この取り組みを進めるためには、海洋生態系の観点からの環境保全目標の設定が必要ですが、この点に関するヨーロッパの状況につきご教示ください、とのことです。
以上の2点ですが、よろしくお願いします。
栗林:国連海洋法条約の批准ということもありますけれども、これからの日本と海とのかかわり合いということを考えた場合には、1つの方向性というものを国家がどのように持っているかということ、そしてそれに対して国民がどのようにそれをサポートし、あるいは批判し、その方向性を守っていくか、ということが大事だろうと思うのです。その意味では、必ずしも基本法という立法の形でないのかも知れませんが、そういう方向性を盛り込んで統一的な意思決定をしていくということは、海洋に限らず恐らく宇宙開発とか様々な分野でも日本は要請されていることが多いんだろうと思います。そろそろそういうことをやらなければならない。そのように感じているものですから、講演の一番最後に、縦割り的なものはここら辺で反省したらいいのではないかということを申し上げたわけであります。

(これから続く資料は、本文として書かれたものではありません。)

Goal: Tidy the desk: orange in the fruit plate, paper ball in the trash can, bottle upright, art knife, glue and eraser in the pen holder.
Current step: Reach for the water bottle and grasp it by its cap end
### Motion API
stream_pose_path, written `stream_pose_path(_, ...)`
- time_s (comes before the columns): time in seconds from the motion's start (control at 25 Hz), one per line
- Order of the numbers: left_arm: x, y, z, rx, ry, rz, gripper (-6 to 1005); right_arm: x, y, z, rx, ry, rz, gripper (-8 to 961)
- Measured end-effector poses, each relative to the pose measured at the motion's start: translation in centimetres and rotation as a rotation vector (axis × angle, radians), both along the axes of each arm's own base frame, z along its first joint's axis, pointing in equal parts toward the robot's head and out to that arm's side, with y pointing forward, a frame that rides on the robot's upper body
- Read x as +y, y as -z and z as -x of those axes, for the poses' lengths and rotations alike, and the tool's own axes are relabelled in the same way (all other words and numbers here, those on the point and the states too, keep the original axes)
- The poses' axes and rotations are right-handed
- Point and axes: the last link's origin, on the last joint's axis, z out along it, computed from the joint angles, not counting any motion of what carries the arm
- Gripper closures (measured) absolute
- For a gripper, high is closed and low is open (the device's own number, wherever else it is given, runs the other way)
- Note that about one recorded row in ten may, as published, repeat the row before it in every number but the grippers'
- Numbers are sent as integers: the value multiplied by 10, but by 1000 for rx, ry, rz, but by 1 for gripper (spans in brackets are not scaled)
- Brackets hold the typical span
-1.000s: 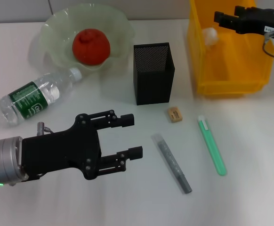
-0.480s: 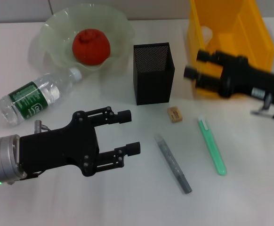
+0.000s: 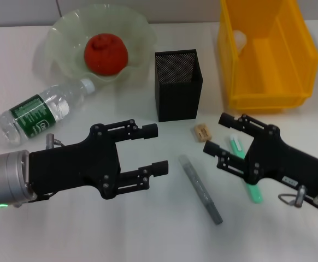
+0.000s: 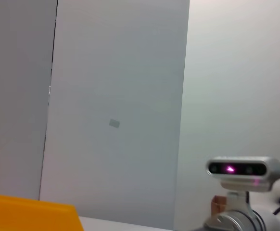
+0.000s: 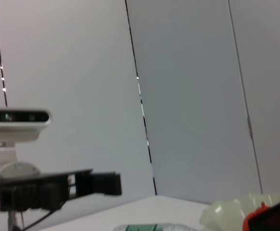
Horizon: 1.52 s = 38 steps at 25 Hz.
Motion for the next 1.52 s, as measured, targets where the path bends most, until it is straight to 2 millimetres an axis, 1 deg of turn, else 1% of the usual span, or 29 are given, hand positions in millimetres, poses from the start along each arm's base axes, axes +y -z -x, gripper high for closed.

22省庁が13省庁になっても、そこでファンクションすべき国家公務員の仕事というのはたくさんあるわけです。ただ、私は見ていますと、そういう縦割り的な枠組みの中で、本当にその能力、あるいは経験、そういうものが生かされないまま今日に来ているような感じがしてならないものですから、どのような事務局体制や行政機構をとっていくかということは別にいたしまして、ここはひとつ我々が考えなければならない点ではないかということでお話しさせていただきました。
寺島:これからの討論の中でも繰り返し出てくるテーマかと思います。この部分につきましてはとりあえずよろしいでしょうか。
それでは、エノックさんご回答お願いします。
エノック:ありがとうございます。できるだけ明確にご説明していきたいと思いますが、やはり簡単に答えは出ません。しかしデータ管理やモニタリングシステムに関して、いかにこの巨大な情報を扱っていくかということ、特に欧州レベルでそれをどうしたらいいかということも触れてみたいと思います。

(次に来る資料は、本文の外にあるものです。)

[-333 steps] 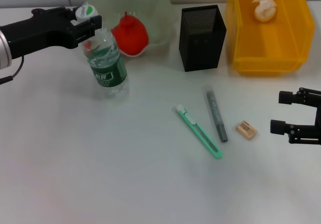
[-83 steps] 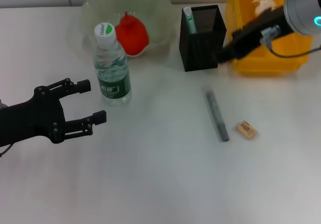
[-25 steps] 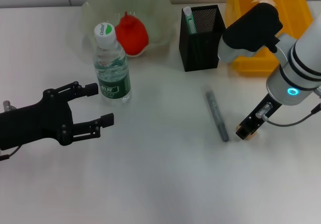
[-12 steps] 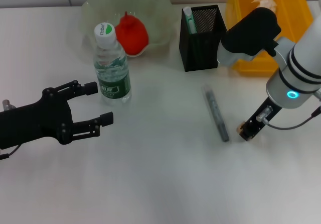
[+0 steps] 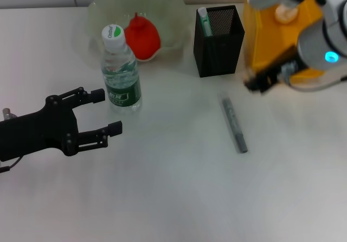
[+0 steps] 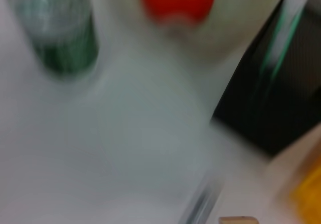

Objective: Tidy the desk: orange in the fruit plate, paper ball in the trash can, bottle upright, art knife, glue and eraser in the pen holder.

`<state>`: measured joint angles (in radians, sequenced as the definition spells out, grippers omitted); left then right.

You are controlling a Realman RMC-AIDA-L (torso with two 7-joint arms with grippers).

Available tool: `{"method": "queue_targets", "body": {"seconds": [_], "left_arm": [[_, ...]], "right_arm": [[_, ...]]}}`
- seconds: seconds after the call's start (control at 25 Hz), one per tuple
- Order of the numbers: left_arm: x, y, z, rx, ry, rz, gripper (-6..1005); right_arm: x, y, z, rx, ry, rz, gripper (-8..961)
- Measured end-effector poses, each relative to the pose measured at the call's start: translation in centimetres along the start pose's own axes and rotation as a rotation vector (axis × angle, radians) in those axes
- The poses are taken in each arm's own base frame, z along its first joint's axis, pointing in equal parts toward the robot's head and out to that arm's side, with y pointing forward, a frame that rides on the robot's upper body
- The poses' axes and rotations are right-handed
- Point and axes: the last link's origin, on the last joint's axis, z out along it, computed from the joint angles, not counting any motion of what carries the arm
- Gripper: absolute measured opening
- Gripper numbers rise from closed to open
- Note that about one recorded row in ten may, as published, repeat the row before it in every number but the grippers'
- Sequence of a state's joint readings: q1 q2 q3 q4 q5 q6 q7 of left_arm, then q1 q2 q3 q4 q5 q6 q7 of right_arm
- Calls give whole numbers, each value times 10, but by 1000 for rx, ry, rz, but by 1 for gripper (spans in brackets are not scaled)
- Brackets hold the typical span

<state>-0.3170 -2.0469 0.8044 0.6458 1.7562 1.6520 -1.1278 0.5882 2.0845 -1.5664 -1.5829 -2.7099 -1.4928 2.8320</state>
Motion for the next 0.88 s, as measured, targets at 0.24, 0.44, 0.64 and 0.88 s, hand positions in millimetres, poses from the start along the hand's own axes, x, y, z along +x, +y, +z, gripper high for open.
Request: {"method": "queue_targets", "body": {"seconds": [0.24,0.44,0.64,0.88], "left_arm": [[0,0,1,-2,1,1,844],[0,1,2,-3,3,-1,844],[0,1,3,-2,4,-2,844],[0,1,3,0,6,-4,844]], "right_arm": [[-21,-11,-10,80,-246,17,313],[-28,-22,7,120,-327,36,335],[-31,-25,26,157,-403,22,357],[-32,-25,45,162,-401,6,383]]}}
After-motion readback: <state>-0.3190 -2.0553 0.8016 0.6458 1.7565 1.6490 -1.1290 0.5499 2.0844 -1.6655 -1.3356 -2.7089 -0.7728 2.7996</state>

最初に指摘があったように、欧州環境庁、これはコペンハーゲンにある組織ですが、そこでの仕事は報告活動、レポーティング活動であります。欧州のEU加盟国からさまざまなデータがそこに集まってきます。この欧州環境庁は数年前にできた新しい機関であります。報告作業はまだ始まったばかりでありまして、試行期間、トライアル期間と言えましょう。しかし既に、3年に1回ですが、今2回目の報告、第2シリーズの環境の質に関する報告が出ていまして、これは沿岸域に関してのみならず、ありとあらゆる種類の異なる自然環境に関する報告が行われてきております。
そこではテーマセンターといったものを決めています。1つのテーマセンターというのが沿岸域、海洋とかの質に関する部分で水質を扱っています。それから、第2の組織として情報源となる国際条約にかかわるものでありまして、例えばバルト海とか地中海といった地域の海域に関するどういう条約があるかという点について、各国際条約毎に締約国ができるだけ多くの情報を共有化しています。